GPT-4 “drinks” up to one and a half liters of water to generate one hundred words

Using generative artificial intelligence comes with significant costs, a study from the University of California, Riverside found. AI requires significant amounts of water to cool the servers, even when they are simply generating text. And this does not take into account the high load on the electrical grid.

Image source: Growtika / unsplash.com

Exact amounts of water consumption in the United States vary depending on the state and the proximity of the consumer to the data center (data center) – while the less water consumed, the cheaper electricity is in that region, and the higher the volume of electricity consumption. Thus, in Texas, 235 ml of water is needed to generate an email one hundred words long, and in Washington, 1408 ml are needed. This may not seem like a huge amount, but the numbers grow very quickly when users run the large GPT-4 language model several times a week or even a day, and these results are valid for plain text generation.

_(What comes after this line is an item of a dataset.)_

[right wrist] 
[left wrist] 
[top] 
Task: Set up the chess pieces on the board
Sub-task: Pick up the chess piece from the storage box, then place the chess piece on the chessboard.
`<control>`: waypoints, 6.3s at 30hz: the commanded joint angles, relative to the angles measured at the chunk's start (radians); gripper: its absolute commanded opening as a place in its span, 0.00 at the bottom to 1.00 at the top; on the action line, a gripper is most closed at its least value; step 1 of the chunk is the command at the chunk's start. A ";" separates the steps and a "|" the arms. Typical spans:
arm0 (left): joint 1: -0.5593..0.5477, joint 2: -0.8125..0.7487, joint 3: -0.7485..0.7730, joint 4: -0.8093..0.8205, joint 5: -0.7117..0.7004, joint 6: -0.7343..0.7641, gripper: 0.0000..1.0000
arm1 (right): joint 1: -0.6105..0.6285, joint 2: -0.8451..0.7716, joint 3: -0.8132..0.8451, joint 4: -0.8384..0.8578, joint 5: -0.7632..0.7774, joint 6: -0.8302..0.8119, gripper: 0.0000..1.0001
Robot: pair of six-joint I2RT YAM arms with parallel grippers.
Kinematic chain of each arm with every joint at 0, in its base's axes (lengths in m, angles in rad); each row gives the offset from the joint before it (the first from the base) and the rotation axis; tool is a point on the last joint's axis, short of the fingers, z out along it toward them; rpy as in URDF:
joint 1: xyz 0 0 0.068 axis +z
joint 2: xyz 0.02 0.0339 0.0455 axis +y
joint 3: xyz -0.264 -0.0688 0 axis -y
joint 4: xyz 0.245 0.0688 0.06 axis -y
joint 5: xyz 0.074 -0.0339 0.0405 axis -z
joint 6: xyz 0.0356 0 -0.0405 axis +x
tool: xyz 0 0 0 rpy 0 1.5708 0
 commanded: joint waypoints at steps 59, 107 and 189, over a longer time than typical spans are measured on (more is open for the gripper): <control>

Data centers are large consumers of water and electricity, which means that prices for these resources are rising in cities where such facilities are being built. For example, training the Meta✴ LLaMA-3 model required 22 million liters of water – the same amount needed to grow 2014 kg of rice, and the same amount, according to scientists, consumed by 164 Americans per year. The cost of electricity consumed by GPT-4 is also not cheap. If one in ten working Americans used the model once a week for a year (52 requests for 17 million people), 121,517 MWh of electricity would be required—enough for all households in the American capital for 20 days. And this is an unrealistically lightweight use case for GPT-4.

The Washington Post, which paid attention to the study, quoted representatives from OpenAI, Meta✴, Google and Microsoft – the largest companies in the field of AI. Most of them confirmed a commitment to reducing resource consumption, but did not provide actual action plans. Microsoft spokesman Craig Cincotta said the company intends to “work on methods for cooling data centers that completely eliminate water consumption,” but did not say how. So far, practice shows that profits from AI have a higher priority than the environmental goals proclaimed by companies.